Whether to execute this deletion synchronously. If False, this method will be executed in concurrent Future and any downstream object will be immediately returned and synced when the Future has completed.

delete_entity_types

delete_entity_types(
    entity_type_ids: List[str], sync: bool = True, force: bool = False
)

Deletes entity_type resources in this Featurestore given their entity_type IDs. WARNING: This deletion is permanent.

Parameters
NameDescription
entity_type_ids List[str]

Required. The list of entity_type IDs to be deleted.

sync bool

Optional. Whether to execute this deletion synchronously. If False, this method will be executed in concurrent Future and any downstream object will be immediately returned and synced when the Future has completed.

force bool

Optional. If force is set to True, all features in each entityType will be deleted prior to entityType deletion. Default is False.

get_entity_type

get_entity_type(entity_type_id: str)

Retrieves an existing managed entityType in this Featurestore.

Parameter
NameDescription
entity_type_id str

Required. The managed entityType resource ID in this Featurestore.

list_entity_types

list_entity_types(filter: Optional[str] = None, order_by: Optional[str] = None)

Lists existing managed entityType resources in this Featurestore.

Example Usage:

my_featurestore = aiplatform.Featurestore(
    featurestore_name='my_featurestore_id',
)
my_featurestore.list_entity_types()
Parameters
NameDescription
filter str

Optional. Lists the EntityTypes that match the filter expression. The following filters are supported: - create_time: Supports =, !=, <, >, >=, and <= comparisons. Values must be in RFC 3339 format. - update_time: Supports =, !=, <, >, >=, and <= comparisons. Values must be in RFC 3339 format. - labels: Supports key-value equality as well as key presence. Examples: - create_time > "2020-01-31T15:30:00.000000Z" OR update_time > "2020-01-31T15:30:00.000000Z" --> EntityTypes created or updated after 2020-01-31T15:30:00.000000Z. - labels.active = yes AND labels.env = prod --> EntityTypes having both (active: yes) and (env: prod) labels. - labels.env: * --> Any EntityType which has a label with 'env' as the key.

order_by str

Optional. A comma-separated list of fields to order by, sorted in ascending order. Use "desc" after a field name for descending. Supported fields: - entity_type_id - create_time - update_time

update

update(
    labels: Optional[Dict[str, str]] = None,
    request_metadata: Optional[Sequence[Tuple[str, str]]] = (),
)

Updates an existing managed featurestore resource.

Example Usage:

my_featurestore = aiplatform.Featurestore(
    featurestore_name='my_featurestore_id',
)
my_featurestore.update(
    labels={'update my key': 'update my value'},
)
Parameters
NameDescription
labels Dict[str, str]

Optional. The labels with user-defined metadata to organize your Featurestores. Label keys and values can be no longer than 64 characters (Unicode codepoints), can only contain lowercase letters, numeric characters, underscores and dashes. International characters are allowed. See https://goo.gl/xmQnxf for more information on and examples of labels. No more than 64 user labels can be associated with one Feature (System labels are excluded)." System reserved label keys are prefixed with "aiplatform.googleapis.com/" and are immutable.

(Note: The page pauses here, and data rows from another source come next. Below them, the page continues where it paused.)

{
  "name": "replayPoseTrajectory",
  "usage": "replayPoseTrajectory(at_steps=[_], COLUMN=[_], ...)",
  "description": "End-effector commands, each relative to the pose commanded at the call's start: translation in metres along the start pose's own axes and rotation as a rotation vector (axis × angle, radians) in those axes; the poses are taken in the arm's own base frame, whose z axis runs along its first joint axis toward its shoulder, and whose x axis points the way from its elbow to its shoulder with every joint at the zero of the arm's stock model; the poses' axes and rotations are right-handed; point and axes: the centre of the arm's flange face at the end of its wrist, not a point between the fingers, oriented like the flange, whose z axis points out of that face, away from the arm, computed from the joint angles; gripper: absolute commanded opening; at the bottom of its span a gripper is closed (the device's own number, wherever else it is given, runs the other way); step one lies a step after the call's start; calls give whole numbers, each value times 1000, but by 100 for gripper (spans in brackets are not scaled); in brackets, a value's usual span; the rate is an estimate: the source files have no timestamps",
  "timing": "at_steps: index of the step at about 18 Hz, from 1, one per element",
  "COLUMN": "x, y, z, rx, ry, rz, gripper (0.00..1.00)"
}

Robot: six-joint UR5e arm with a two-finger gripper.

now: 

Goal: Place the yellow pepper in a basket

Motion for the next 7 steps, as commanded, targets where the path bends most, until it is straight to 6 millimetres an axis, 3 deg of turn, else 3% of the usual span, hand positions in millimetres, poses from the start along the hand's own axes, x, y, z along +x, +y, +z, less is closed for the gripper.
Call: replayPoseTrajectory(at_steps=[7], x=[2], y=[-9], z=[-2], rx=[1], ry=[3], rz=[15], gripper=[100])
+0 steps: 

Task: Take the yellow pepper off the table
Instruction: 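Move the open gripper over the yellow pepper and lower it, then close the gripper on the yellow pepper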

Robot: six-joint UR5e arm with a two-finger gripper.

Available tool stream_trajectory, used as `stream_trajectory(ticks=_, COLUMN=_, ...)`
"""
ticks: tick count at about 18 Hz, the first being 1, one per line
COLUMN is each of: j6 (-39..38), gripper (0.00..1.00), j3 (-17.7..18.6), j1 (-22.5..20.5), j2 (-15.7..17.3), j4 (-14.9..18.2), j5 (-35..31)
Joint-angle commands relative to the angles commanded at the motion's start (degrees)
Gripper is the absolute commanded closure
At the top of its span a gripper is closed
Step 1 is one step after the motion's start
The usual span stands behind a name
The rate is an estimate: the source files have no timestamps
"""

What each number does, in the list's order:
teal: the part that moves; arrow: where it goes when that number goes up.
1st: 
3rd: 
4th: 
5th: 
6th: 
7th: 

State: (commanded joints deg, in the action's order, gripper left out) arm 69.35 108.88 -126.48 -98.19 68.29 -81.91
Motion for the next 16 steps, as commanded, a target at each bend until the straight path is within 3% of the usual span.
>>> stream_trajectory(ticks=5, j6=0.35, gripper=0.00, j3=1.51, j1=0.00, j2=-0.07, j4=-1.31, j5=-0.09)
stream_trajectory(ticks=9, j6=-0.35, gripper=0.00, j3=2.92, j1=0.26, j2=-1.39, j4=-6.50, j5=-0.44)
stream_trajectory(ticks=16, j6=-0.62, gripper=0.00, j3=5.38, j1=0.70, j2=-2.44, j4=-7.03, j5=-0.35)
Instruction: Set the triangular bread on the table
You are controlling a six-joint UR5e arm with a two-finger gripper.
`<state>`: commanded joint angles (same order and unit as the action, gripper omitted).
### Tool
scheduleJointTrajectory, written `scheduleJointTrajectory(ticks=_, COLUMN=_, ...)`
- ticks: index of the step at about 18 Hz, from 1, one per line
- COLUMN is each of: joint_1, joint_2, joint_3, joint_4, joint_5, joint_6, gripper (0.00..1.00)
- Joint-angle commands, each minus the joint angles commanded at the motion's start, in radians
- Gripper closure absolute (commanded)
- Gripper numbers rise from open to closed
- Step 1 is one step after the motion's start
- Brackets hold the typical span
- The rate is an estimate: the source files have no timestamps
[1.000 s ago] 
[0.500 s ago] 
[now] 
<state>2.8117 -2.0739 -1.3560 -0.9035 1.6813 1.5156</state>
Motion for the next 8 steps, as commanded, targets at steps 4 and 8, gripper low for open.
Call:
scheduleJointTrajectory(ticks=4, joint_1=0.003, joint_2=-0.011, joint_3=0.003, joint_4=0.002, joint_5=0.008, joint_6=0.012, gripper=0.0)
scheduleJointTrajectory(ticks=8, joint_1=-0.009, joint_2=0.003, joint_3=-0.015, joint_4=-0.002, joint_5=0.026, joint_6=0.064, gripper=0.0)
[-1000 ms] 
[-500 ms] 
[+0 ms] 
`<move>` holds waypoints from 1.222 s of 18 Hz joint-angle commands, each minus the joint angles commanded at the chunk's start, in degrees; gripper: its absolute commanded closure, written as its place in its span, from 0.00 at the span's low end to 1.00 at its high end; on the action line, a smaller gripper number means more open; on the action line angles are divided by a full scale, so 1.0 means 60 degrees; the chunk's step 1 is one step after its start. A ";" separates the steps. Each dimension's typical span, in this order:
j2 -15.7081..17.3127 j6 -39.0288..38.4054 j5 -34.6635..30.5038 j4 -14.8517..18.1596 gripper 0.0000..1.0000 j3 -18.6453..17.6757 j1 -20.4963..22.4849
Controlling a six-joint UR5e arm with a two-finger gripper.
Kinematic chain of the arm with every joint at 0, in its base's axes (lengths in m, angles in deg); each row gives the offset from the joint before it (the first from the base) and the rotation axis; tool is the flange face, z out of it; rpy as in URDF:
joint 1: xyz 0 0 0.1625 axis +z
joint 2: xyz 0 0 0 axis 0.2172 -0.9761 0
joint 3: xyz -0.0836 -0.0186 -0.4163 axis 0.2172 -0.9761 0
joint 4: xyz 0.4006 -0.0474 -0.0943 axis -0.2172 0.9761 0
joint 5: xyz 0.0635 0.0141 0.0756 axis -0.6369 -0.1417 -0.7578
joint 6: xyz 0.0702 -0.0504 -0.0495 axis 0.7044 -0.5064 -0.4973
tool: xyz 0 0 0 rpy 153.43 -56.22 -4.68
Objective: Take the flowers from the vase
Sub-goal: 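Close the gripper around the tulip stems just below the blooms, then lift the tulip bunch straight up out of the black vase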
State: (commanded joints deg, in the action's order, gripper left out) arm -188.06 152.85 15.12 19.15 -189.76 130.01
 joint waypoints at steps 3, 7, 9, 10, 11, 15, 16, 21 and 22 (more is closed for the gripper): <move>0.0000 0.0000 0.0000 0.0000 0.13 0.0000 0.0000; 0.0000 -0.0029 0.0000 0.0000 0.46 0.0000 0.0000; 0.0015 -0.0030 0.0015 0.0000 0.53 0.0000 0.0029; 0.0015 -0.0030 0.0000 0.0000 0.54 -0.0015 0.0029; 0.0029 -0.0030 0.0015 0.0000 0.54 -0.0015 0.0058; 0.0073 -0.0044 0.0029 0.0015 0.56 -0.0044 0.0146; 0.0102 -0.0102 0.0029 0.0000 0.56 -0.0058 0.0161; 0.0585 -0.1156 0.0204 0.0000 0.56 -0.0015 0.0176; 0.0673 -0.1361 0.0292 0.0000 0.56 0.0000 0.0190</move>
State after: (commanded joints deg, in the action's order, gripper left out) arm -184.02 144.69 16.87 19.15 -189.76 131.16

request_metadata Sequence[Tuple[str, str]]

Optional. Strings which should be sent along with the request as metadata.

update_online_store

update_online_store(
    fixed_node_count: int, request_metadata: Optional[Sequence[Tuple[str, str]]] = ()
)

Updates the online store of an existing managed featurestore resource.

Example Usage:

my_featurestore = aiplatform.Featurestore(
    featurestore_name='my_featurestore_id',
)
my_featurestore.update_online_store(
    fixed_node_count=2,
)
Parameters
NameDescription
fixed_node_count int

Required. Config for online serving resources, can only update the node count to >= 1.

request_metadata Sequence[Tuple[str, str]]

Optional. Strings which should be sent along with the request as metadata.